American judge (born 1956)

Barry Weldon Ashe (born 1956) is a United States district judge of the United States District Court for the Eastern District of Louisiana.

== Biography ==

Ashe earned his Bachelor of Arts from Tulane University, summa cum laude, where he was inducted into Phi Beta Kappa and Omicron Delta Kappa, and his Juris Doctor from Tulane University Law School, where he graduated magna cum laude, was inducted into the Order of the Coif, and served as the senior managing editor of the Tulane Law Review.

Upon graduation from law school, he served as a law clerk to Judge Carolyn Dineen King of the United States Court of Appeals for the Fifth Circuit.

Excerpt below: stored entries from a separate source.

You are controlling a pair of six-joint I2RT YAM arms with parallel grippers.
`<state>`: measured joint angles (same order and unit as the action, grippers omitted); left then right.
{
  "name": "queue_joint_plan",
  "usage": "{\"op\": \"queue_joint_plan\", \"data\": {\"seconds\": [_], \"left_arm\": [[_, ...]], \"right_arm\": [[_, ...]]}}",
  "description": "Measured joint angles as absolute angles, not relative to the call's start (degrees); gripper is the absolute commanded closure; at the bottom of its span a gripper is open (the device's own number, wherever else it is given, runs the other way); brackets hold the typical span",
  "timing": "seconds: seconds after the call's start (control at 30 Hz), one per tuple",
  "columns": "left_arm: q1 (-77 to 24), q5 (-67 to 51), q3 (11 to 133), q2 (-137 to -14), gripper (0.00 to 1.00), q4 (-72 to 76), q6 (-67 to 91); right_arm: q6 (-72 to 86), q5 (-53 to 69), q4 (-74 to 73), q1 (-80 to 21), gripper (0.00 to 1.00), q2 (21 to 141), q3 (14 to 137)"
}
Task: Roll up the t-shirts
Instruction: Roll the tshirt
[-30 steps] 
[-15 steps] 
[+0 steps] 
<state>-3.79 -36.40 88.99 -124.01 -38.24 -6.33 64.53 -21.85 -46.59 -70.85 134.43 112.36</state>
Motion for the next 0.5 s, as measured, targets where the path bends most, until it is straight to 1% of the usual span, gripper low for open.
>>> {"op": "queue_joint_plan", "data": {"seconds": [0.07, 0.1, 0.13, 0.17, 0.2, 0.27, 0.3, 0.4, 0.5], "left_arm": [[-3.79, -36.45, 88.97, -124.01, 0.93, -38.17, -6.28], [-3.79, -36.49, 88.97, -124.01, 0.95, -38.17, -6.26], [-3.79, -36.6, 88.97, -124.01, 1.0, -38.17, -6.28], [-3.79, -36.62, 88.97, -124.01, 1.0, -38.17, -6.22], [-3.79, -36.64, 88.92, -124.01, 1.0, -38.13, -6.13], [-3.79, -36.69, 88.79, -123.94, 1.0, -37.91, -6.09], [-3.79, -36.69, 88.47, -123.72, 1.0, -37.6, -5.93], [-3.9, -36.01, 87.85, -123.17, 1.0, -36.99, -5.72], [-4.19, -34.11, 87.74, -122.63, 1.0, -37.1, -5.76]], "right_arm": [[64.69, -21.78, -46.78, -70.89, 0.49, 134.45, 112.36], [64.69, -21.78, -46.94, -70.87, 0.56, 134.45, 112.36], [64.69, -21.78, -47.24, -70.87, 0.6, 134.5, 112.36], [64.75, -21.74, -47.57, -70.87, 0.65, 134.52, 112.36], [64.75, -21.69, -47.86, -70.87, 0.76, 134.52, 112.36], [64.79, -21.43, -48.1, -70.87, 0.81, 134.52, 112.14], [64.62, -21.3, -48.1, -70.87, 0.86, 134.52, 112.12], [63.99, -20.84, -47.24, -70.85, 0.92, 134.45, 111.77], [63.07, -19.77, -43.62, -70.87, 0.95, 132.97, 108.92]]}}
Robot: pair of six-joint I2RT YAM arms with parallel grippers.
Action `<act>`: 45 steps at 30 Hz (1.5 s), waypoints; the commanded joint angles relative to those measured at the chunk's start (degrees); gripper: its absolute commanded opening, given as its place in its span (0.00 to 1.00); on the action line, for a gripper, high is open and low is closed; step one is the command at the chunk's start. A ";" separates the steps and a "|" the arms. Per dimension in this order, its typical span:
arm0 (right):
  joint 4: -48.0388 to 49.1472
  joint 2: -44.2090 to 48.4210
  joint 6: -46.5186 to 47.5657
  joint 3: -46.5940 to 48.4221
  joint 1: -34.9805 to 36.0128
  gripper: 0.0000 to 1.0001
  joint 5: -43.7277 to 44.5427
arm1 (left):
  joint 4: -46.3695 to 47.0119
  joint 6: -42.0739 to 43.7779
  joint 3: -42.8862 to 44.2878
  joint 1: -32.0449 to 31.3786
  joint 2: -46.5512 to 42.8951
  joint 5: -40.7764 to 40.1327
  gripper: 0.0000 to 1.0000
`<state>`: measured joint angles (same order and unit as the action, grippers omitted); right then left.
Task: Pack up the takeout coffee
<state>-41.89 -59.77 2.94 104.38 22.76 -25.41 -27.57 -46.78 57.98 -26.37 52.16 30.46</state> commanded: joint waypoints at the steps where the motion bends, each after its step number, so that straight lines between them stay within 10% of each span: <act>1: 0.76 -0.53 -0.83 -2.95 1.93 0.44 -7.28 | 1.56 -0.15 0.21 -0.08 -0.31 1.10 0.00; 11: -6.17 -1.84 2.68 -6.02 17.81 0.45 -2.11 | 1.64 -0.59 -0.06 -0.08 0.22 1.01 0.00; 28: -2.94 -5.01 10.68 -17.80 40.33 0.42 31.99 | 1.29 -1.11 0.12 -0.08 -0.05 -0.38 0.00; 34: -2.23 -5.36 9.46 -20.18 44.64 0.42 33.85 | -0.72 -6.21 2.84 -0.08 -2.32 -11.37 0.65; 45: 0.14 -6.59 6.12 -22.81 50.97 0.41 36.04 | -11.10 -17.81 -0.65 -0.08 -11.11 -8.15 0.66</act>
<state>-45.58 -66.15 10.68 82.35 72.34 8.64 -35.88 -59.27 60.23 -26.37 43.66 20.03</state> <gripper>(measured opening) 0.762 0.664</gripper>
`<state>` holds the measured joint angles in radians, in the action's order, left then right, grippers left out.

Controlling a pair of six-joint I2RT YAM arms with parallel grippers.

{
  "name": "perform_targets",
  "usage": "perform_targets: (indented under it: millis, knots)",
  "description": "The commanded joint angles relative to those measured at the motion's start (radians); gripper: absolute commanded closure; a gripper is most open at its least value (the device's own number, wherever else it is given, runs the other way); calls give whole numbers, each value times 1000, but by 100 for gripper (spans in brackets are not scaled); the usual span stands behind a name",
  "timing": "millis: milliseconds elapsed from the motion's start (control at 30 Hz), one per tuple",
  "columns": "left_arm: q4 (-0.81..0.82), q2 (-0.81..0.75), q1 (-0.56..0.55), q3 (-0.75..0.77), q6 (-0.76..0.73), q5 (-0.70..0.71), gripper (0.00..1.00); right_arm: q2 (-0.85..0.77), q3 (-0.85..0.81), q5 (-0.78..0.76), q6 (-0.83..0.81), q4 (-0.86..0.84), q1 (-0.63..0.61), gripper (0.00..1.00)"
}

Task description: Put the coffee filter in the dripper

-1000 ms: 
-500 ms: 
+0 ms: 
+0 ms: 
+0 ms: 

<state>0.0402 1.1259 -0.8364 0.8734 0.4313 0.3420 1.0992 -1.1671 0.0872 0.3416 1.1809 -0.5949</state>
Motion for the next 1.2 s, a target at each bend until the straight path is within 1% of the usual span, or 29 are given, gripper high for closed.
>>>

Prior to enrolling in law school, he served for three years in the United States Navy, where he rose to the rank of lieutenant and received an honorable discharge.

Before becoming a judge, he was a partner in the New Orleans office of Stone Pigman Walther Wittmann L.L.C., where his practice spanned a broad range of complex civil and commercial law matters, in both state and federal courts, at trial and on appeal.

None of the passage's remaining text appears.